Working in education takes a specific kind of courage. Educators constantly face the question: Am I competent at what I do? Am I relevant?
In 2009 I published Owning Up, a curriculum that was a combination of social emotional learning, bullying prevention, and media literacy. But I had to admit that the curriculum got old fast. Sure the fundamental issues were still there but the context of young people’s lives changed. Gradually over a few months I realized that it wasn’t good enough for my students or the teachers who taught Owning Up.
And that realization was important. As an educator for over twenty years I am passionately committed to giving students and teachers the best resources. I can’t stand the idea of a young person being in my classroom and thinking this is yet another waste of time “let’s be nice to each other” class. Equally intolerable is conducting a professional development where a teacher sits in the back of the room catching up on their grading, making their marketing list, or playing “PD Bingo” in the back of the room. As Kyle, a teacher I am working with, recently said during a planning meeting, You go to PD specifically on the importance of not reading off a Power Point and having the kids get out of their chairs but the person teaching you is reading off a Power Point and we don’t get out of our chairs all day.
We know social dynamics, conflicts, and bullying influence every child’s ability to learn. We know a safe school climate depends on teaching students the skills to manage their emotions and critically think through solutions to social conflicts. And we know that social competency helps young people from any background thrive after high school. However, the reality is any “life skills” “character building” or “bullying prevention” is hard enough to convince students to buy into; specifically because so many don’t reflect the issues this generation of young people experience.
That’s why I had to overhaul Owning Up. Sure, it’s hard to admit when your material is out of date but worse is teaching material that your audience believes is unrealistic. Today, I am very proud to say that because of an incredible collaboration with educators who already use Owning Up and a group of middle school and high school editors, Owning Up is completely new.
Owning Up offers a solution by teaching young people to understand their individual development in relation to group behavior, the influence of social media on their conflicts, and the dynamics that lead to discrimination and bigotry.
Let me give you an example. There is no cyberbullying lesson plan in Owning Up. Social media is interconnected with everything we do: how we learn, what we learn, and how we develop our personal identity.
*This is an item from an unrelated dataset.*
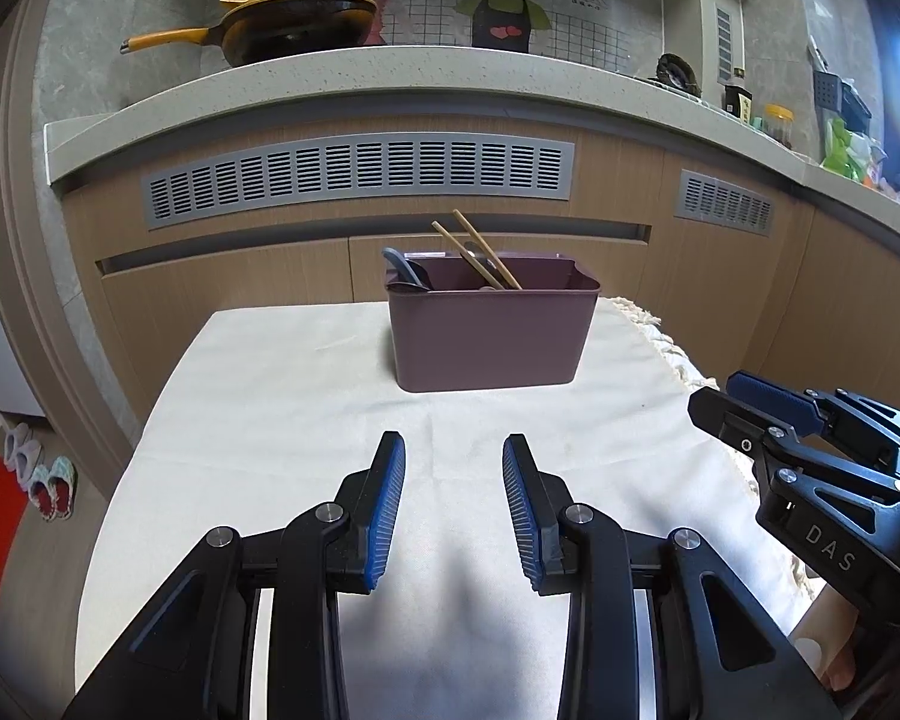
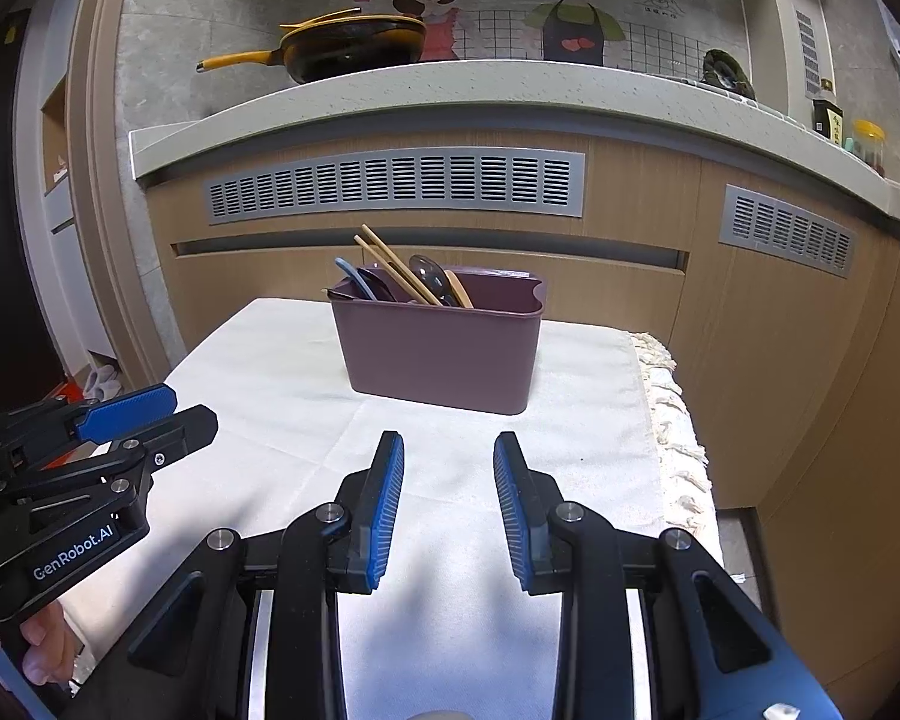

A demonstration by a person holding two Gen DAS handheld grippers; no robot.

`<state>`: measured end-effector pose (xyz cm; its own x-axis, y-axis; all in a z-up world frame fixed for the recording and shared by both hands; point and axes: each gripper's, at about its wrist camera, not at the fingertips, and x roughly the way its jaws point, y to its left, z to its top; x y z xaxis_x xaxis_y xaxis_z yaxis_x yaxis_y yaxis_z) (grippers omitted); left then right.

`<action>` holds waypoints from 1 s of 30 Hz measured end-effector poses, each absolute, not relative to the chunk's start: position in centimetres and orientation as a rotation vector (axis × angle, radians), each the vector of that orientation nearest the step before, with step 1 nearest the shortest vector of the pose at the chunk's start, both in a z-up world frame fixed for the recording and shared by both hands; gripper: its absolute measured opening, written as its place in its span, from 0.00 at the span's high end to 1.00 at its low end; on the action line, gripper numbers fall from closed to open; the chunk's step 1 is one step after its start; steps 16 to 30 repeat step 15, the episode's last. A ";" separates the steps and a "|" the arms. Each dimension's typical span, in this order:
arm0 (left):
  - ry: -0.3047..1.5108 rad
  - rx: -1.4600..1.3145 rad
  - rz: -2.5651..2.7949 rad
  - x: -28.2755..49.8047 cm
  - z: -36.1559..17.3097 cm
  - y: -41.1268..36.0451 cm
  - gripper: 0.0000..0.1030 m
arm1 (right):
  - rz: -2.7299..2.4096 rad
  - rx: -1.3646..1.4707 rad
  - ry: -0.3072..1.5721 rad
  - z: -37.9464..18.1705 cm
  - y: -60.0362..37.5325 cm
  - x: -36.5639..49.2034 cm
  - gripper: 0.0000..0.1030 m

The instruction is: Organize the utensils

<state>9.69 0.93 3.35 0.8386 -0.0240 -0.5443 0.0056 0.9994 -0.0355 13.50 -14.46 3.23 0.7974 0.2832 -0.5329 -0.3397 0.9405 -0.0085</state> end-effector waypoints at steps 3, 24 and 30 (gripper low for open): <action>0.578 -0.034 -0.015 9.7 3.3 0.9 0.66 | 0.335 -0.103 0.556 3.2 -14.5 13.5 0.72; 0.577 -0.034 -0.024 9.8 3.4 1.0 0.66 | 0.327 -0.096 0.555 3.3 -14.8 13.6 0.72; 0.577 -0.034 -0.024 9.8 3.4 1.0 0.66 | 0.327 -0.096 0.555 3.3 -14.8 13.6 0.72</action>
It is an integral part of our relationship dynamics–from how we express our support of each other to our anger when we are in conflict.
Yet most of the teaching young people get about social media is without a realistic context and based on scare tactics like, “You will never get get into college or get a job if you take or send an inappropriate picture. Everything you do and say is always there forever.” Instead we should recognize young people’s use of social media as an incredible teaching opportunity to discuss critical issues facing civil society. What does it mean to have a right to privacy? What is the appropriate balance between people’s right to express themselves and other people’s rights to feel safe and welcome in a community?
All of these incredibly important issues can be tied to our curriculum goals teaching core curricula classes like US History or Social Studies.
But Owning Up isn’t just a written curriculum. In addition, we are have revised our teacher training program to reflect best practices for adult learning and created a teacher support network so they can modify lessons and share their learnings with their colleagues.
But formal program or not, we all have opportunities to meaningfully engage with our students. It’s our responsibility to ask them tough questions, treat them with respect, disagree when necessary, demand honesty, laugh with them, apologize if we did something wrong. And above all to always treat them with dignity.